▸ **What needs to be done**: In the entries below, find every line with the string "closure" and copy it.

▸ **Exercise materials**:
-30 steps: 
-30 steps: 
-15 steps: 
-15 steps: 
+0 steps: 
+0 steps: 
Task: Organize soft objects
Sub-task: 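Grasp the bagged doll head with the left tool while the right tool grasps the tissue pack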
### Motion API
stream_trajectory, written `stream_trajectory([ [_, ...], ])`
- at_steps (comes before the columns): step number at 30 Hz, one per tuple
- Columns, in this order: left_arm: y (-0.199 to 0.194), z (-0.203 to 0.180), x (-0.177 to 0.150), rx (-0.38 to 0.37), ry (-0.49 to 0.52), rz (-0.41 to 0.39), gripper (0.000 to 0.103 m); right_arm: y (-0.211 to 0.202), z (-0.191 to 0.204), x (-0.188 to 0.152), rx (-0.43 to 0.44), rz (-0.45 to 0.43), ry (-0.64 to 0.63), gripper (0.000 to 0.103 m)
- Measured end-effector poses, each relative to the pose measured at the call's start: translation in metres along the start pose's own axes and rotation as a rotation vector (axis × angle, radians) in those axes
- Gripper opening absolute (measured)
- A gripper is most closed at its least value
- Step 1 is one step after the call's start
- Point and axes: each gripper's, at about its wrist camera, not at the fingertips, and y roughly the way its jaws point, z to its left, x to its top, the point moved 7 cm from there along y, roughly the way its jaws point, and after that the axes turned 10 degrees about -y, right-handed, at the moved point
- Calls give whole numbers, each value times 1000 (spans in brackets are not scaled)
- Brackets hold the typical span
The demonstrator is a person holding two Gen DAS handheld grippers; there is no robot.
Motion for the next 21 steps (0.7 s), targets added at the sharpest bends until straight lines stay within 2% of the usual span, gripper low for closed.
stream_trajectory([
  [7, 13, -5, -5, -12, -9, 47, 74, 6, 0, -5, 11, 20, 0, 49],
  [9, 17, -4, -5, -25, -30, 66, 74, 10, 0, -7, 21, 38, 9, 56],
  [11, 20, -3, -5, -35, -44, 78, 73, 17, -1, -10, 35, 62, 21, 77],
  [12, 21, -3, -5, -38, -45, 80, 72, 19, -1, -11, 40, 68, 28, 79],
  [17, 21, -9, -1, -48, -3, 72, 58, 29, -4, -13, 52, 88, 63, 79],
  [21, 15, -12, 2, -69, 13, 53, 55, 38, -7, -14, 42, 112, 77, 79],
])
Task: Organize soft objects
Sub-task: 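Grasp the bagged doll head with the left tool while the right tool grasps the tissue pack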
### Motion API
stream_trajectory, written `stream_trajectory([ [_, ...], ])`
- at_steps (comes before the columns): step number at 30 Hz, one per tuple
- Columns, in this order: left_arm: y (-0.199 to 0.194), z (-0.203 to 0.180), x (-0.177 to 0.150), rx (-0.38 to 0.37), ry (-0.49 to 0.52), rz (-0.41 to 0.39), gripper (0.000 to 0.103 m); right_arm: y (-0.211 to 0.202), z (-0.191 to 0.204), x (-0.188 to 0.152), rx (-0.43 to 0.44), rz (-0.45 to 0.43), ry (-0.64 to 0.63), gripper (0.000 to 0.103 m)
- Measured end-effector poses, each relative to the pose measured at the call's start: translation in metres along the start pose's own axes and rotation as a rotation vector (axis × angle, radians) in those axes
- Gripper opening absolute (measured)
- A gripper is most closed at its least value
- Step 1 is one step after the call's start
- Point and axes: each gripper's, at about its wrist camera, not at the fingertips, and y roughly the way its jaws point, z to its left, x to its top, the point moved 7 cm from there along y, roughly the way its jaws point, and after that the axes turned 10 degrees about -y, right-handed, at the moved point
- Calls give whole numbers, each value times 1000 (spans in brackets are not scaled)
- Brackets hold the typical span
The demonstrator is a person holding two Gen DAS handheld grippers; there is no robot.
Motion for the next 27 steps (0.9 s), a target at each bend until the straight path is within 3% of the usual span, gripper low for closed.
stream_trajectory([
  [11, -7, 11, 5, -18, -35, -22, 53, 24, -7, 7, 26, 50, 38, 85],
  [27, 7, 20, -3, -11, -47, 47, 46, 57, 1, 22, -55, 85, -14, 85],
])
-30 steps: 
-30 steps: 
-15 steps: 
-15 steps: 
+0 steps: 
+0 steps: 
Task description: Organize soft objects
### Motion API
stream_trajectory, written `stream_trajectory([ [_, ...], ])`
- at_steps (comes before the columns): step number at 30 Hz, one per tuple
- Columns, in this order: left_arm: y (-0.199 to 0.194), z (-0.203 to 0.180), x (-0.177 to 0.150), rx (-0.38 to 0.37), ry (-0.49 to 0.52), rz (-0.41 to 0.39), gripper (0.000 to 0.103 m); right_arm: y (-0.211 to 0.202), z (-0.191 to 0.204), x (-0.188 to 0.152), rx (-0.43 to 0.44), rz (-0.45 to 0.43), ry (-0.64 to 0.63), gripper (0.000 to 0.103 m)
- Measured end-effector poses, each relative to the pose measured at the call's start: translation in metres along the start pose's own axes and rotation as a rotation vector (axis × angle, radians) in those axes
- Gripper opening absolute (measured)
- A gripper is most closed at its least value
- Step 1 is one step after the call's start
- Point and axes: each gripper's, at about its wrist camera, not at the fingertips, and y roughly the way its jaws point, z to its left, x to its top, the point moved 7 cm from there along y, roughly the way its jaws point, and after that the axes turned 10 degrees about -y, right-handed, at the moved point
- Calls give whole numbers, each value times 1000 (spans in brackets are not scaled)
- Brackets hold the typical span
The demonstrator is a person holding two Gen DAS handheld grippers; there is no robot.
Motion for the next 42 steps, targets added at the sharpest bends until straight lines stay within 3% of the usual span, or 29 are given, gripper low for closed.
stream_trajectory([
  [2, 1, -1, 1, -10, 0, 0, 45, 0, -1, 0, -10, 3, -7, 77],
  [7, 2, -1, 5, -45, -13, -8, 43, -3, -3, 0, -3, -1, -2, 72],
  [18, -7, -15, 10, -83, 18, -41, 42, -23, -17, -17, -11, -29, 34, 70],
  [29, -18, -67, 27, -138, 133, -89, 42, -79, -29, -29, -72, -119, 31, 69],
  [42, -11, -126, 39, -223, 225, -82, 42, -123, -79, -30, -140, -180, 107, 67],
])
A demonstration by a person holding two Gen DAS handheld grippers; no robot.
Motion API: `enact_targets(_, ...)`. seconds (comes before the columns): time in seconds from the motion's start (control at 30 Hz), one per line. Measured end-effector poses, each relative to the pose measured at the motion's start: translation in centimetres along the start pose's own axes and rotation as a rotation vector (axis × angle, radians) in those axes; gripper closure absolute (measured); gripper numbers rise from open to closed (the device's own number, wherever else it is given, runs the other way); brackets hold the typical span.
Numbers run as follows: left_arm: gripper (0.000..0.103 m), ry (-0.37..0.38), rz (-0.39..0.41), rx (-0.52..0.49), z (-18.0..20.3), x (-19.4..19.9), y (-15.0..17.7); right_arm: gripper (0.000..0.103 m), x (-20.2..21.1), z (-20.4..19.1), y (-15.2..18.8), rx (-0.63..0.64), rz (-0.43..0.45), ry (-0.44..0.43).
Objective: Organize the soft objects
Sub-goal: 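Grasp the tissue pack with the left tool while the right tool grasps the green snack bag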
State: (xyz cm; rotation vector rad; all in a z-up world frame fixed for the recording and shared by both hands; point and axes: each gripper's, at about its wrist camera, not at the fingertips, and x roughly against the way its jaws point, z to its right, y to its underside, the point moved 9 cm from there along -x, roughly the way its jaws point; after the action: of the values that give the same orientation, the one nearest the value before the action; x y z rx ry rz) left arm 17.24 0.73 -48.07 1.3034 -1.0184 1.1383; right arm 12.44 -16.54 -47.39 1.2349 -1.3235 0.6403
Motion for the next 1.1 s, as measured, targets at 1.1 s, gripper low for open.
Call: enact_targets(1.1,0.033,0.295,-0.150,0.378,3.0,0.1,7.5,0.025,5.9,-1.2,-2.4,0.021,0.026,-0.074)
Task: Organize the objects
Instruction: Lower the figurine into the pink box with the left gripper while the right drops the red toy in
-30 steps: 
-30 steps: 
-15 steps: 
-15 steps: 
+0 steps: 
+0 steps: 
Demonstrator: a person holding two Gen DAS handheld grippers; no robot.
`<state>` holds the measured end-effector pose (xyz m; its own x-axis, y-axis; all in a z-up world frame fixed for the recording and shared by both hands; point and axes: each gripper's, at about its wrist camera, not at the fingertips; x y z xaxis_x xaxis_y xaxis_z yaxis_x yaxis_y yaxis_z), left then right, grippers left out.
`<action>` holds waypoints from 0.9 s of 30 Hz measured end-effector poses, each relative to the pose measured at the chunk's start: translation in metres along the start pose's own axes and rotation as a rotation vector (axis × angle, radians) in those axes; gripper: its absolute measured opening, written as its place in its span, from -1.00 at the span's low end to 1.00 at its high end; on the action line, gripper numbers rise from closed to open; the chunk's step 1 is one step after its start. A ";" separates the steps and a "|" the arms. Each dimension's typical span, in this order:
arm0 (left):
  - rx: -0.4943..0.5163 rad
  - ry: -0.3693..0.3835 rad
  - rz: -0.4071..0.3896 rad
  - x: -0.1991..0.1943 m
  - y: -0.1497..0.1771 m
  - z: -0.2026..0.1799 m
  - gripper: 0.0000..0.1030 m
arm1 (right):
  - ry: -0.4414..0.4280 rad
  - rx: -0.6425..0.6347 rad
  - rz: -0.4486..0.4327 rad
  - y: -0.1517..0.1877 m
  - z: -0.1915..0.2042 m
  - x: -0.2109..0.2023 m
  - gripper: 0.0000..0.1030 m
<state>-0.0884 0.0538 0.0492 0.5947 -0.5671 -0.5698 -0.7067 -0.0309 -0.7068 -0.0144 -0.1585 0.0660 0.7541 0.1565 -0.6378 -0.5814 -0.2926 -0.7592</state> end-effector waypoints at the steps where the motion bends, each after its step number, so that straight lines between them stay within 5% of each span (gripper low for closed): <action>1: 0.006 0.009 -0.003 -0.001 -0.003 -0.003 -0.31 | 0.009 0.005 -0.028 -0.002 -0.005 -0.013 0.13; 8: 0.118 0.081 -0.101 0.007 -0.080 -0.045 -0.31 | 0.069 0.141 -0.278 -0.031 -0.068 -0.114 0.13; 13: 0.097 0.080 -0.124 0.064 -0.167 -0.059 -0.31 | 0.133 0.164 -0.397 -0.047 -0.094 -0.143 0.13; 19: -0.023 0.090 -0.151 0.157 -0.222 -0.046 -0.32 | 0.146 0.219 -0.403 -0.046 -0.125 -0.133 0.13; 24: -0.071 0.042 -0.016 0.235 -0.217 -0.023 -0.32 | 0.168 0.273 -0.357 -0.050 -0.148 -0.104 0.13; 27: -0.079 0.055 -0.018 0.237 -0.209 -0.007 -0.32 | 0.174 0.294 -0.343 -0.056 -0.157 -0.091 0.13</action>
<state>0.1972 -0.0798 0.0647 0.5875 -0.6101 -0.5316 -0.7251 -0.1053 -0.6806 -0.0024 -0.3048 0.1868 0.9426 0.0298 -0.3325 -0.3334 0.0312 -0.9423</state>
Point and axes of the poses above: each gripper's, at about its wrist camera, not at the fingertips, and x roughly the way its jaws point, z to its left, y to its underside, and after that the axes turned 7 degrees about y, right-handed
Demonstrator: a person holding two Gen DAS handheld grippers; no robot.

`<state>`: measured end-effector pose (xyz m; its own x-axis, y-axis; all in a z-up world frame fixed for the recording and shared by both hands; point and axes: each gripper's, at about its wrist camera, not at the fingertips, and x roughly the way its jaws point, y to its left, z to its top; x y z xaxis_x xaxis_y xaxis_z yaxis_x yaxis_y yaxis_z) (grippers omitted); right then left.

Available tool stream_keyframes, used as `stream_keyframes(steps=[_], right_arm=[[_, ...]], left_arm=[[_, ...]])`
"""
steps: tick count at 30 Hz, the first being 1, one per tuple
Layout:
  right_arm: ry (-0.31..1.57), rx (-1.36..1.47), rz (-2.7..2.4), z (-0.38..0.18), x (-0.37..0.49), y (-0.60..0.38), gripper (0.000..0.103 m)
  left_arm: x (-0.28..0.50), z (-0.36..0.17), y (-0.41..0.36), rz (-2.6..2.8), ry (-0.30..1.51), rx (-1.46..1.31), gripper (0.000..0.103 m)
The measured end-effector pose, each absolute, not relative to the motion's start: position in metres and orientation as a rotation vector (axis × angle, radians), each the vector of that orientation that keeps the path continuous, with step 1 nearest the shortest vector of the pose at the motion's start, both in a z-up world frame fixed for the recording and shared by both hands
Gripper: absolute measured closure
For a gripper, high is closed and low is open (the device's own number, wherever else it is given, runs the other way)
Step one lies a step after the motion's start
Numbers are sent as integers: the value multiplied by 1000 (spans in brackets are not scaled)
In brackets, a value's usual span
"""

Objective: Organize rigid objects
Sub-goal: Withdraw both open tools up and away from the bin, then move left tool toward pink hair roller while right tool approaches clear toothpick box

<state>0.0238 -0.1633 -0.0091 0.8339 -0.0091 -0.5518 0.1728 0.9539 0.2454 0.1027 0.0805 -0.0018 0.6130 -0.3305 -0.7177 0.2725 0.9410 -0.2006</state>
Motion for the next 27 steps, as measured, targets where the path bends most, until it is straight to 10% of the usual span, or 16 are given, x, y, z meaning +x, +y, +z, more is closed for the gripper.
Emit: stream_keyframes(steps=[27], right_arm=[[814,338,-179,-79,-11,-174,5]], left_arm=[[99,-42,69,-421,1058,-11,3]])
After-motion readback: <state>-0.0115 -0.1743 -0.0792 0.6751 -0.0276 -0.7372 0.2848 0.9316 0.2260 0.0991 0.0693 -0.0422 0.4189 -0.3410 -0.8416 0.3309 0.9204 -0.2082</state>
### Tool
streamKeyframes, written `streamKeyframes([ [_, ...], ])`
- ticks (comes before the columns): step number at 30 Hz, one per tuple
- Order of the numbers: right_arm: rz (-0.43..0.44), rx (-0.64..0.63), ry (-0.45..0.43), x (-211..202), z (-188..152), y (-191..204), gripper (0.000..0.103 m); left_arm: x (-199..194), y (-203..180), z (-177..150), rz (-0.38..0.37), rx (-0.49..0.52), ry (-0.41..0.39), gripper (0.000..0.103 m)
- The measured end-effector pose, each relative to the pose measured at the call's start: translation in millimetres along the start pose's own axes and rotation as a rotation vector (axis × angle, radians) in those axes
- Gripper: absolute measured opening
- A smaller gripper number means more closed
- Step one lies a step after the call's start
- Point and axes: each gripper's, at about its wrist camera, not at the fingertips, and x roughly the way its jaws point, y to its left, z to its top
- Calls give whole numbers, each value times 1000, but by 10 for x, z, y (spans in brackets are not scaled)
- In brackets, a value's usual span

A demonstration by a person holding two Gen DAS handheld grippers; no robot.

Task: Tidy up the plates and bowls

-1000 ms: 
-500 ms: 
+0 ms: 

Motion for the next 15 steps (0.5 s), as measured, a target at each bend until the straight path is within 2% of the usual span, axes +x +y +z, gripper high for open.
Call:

▸ **Reply to the exercise**:
Motion API: `enact_targets(_, ...)`. seconds (comes before the columns): time in seconds from the motion's start (control at 30 Hz), one per line. Measured end-effector poses, each relative to the pose measured at the motion's start: translation in centimetres along the start pose's own axes and rotation as a rotation vector (axis × angle, radians) in those axes; gripper closure absolute (measured); gripper numbers rise from open to closed (the device's own number, wherever else it is given, runs the other way); brackets hold the typical span.
Gripper: absolute measured closure

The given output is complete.